Clinopyroxene inclusions show negative slopes with La enrichment 10–100 times chondritic and low Lu (0.1–1 times chondritic).
Both a lherzolitic and a harzburgitic garnet with very high knorringite contents (14 and 21 wt% Cr2O3 respectively) could be readily distinguished from other garnets of their parageneses by much higher levels of LREE enrichment.
The REE patterns for calculated melt compositions from lherzolitic garnet inclusions fall into the compositional field for
kimberlitic-lamproitic and carbonatitic melts. Much more strongly fractionated REE patterns calculated from harzburgitic garnets,
and low concentrations in Ti, Y, Zr, and Hf, differ significantly from known alkaline and carbonatitic melts and require a
different agent.

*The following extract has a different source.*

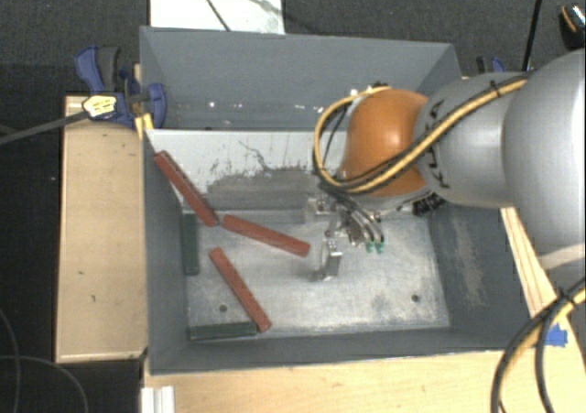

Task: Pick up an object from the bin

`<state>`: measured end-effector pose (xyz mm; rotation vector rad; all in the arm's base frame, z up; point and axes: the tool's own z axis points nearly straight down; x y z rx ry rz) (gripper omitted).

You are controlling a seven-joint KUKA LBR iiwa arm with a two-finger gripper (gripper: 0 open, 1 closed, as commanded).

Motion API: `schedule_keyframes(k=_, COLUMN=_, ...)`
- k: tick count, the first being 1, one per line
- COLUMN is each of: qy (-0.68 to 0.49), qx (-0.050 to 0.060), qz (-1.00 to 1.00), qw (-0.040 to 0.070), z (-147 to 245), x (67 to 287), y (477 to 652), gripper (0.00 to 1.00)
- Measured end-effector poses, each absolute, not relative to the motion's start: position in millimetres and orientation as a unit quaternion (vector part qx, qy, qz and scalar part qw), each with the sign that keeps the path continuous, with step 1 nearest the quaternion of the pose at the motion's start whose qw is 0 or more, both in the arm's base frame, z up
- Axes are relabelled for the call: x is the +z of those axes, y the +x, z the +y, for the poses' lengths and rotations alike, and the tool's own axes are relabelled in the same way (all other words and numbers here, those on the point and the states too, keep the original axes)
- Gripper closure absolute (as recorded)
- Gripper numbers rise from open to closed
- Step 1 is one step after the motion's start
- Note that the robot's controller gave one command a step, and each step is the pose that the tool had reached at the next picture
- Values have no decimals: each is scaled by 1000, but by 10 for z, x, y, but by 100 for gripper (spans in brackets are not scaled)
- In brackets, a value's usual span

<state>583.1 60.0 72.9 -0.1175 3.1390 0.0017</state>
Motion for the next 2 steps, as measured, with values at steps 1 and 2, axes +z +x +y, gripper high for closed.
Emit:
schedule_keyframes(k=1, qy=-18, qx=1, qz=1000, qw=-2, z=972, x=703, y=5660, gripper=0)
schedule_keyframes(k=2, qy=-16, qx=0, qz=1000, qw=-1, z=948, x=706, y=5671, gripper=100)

Equilibration temperatures for harzburgitic inclusions are generally below the C-H-O solidus of their paragenesis,
those of lherzolitic inclusions are above. Crystallisation of harzburgitic diamonds from CO2-bearing melts or fluids may thus be excluded. Diamond inclusion chemistry and mineralogy also is inconsistent with known
examples of metasomatism by H2O-rich melts. We therefore favour diamond precipitation by oxidation of CH4-rich fluids with highly fractionated trace element patterns which are possibly due to “chromatographic” fractionation processes.